While it has become newly relevant, we've been on this beat for years now.
The seductive notion that it is only our failure to dream big which is holding us back from the glorious future we've long been promised is dangerous- - it leaves us vulnerable to fools and con men - - and it is at odds with the historical record and the way technology advances.
The stories that techno-optimists tell us and themselves are mostly half true at best. They didn't laugh at the Wright brothers. If you go back and read the press coverage in places like Scientific American before the breakthrough at Kitty Hawk, you'll see that, though they weren't the front runners, people were taking them quite seriously, and the skepticism that came immediately after their first flight was pretty much entirely due to their own decision to be highly secretive with their first flights.
Nikolai Tesla did not die in poverty and obscurity because his ideas were too innovative and people couldn't recognize his genius. Tesla was a huge celebrity and more than a bit of a Fame whore with celebrities like Mark Twain touring his laboratory. Tesla died broke because he blew all of his and his investors money on a plan for wireless transmission of power over considerable distance which was a terrible idea at the time and remains unworkable to this day.
Then we get to the all-time favorite dare to dream story, the moonshot. The standard story goes something like this...
The idea of a manned lunar mission seemed out of reach, at least for decades, but then the Bold and charismatic young John F Kennedy made a commitment and gave a speech that inspired the nation to embrace what was possible. It was thanks to that moment of inspiration that man walked on the moon just a few years later.
Pretty much everything in that story is largely false.
Though Kennedy's timeline was aggressive, it was not seen as impossible.
I think we have reversed the symbolic meaning of a Manhattan project and a moonshot. The former has come to mean a large, focused and dedicated commitment to rapidly addressing a challenging but solvable problem. The second has come to mean trying to do something so fantastic it seems impossible. The reality was largely the opposite. Building an atomic bomb was an incredible goal that required significant advances in our understanding of the underlying scientific principles. Getting to the moon was mainly a question of committing ourselves to spending a nontrivial chunk of our GDP on an undertaking that was hugely ambitious in terms of scale but which relied on technology that was already well-established by the beginning of the Sixties.
From The conquest of space by Willy Ley 1949 [emphasis added]
Then, of course, there is the possibility of using atomic energy.

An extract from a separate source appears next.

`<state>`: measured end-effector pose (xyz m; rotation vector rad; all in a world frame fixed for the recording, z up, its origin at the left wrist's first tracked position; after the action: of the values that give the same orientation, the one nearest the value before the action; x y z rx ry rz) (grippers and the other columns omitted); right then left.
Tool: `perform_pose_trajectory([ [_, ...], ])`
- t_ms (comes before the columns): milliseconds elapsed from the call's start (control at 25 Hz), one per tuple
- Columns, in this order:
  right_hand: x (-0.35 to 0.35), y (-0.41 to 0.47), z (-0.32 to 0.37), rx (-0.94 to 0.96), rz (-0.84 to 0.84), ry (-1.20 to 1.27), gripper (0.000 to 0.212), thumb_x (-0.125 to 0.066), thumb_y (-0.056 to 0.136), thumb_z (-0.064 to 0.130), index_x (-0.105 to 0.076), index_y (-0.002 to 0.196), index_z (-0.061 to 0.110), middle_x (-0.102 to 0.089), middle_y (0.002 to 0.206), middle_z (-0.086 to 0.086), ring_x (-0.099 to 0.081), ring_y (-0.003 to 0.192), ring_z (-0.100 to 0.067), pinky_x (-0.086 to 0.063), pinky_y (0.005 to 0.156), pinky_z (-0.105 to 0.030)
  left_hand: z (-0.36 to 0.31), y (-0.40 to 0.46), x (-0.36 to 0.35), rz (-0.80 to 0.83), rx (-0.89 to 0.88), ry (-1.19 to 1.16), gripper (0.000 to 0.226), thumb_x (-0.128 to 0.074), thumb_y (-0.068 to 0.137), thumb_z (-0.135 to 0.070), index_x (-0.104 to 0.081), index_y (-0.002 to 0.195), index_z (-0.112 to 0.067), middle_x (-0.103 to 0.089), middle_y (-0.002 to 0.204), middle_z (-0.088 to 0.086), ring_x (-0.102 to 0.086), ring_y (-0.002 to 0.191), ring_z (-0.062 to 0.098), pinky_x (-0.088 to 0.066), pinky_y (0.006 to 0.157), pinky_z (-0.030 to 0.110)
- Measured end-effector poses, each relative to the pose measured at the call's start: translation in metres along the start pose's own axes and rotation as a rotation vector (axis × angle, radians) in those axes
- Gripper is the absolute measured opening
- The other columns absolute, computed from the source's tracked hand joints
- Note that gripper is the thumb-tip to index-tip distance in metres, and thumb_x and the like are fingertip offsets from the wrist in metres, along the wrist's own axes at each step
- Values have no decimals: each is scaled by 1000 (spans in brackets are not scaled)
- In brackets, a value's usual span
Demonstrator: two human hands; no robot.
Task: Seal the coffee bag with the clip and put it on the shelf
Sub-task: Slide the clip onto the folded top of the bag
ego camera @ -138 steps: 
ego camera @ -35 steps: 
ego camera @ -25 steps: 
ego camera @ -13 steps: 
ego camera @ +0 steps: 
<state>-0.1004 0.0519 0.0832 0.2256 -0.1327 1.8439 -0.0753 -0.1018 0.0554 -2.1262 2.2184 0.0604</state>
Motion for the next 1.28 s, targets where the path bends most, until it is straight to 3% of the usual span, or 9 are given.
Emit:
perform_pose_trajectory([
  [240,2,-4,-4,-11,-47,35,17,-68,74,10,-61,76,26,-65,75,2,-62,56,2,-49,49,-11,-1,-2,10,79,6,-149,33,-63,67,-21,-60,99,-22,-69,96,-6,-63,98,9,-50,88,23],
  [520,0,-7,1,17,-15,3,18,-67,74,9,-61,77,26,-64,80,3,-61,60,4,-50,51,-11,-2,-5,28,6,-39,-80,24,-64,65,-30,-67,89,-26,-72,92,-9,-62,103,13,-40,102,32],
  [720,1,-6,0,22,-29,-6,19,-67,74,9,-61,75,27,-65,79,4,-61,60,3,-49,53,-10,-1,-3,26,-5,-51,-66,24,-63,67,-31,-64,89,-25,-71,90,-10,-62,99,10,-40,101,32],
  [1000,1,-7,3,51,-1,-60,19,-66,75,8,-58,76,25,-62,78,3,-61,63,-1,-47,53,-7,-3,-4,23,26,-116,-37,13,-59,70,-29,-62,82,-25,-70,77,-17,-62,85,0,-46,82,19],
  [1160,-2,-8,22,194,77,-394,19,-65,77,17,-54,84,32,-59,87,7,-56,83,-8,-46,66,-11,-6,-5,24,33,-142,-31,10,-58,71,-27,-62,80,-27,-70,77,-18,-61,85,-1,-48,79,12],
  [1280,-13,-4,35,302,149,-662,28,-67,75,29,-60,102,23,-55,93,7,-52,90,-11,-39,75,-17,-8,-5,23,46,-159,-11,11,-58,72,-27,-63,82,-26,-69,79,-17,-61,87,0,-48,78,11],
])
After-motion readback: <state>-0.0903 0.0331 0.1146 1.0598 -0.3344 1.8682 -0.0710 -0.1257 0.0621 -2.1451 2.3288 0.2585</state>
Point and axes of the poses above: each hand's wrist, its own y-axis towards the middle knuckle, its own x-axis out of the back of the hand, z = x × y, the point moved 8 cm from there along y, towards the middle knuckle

If some 15 years ago, a skeptical audience had been polled as to which of the two "impossibilities" – – moon ship and large scale controlled-release of atomic energy – – they considered less fantastic, the poll would probably have been 100% in favor of the moon ship. As history turned out, atomic energy came first, and it is now permissible to speculate whether the one may not be the key to the other.
Nor is there any evidence that the speech, while undoubtedly brilliantly written, actually moved the needle.
Paul Burka, the executive editor of Texas Monthly magazine, a Rice alumnus who was present in the crowd that day, recalled 50 years later that the speech "speaks to the way Americans viewed the future in those days. It is a great speech, one that encapsulates all of recorded history and seeks to set it in the history of our own time. Unlike today's politicians, Kennedy spoke to our best impulses as a nation, not our worst. " Ron Sass and Robert Curl were among the many members of the Rice University faculty present. Curl was amazed by the cost of the space exploration program. They recalled that the ambitious goal did not seem so remarkable at the time, and that Kennedy's speech was not regarded as so different from one delivered by President Dwight D. Eisenhower at Rice's Autry Court in 1960; but that speech has long since been forgotten, while Kennedy's is still remembered.
As best I can tell from a google search, the speech didn't seem to attract that much coverage, and almost all of that was focused on the proposed spending increase.
Even in the write-up in the student paper of the university that hosted the event, the part about going to the moon "in this decade" went unnoticed.
I hate to spoil a thousand perfectly good TED Talks, but the actual immediate impact of this admittedly great speech appears to have been virtually nonexistent. People paid it little attention at the time and even less to its inspirational passages, with the Apollo program remaining largely unpopular through most of its duration.
The actual story of the Apollo Program starts with the cold war mixed with American politics and the good fortune to have D.C.'s most vocal advocate for manned space exploration suddenly become president in 1963 just as the political costs were starting to add up.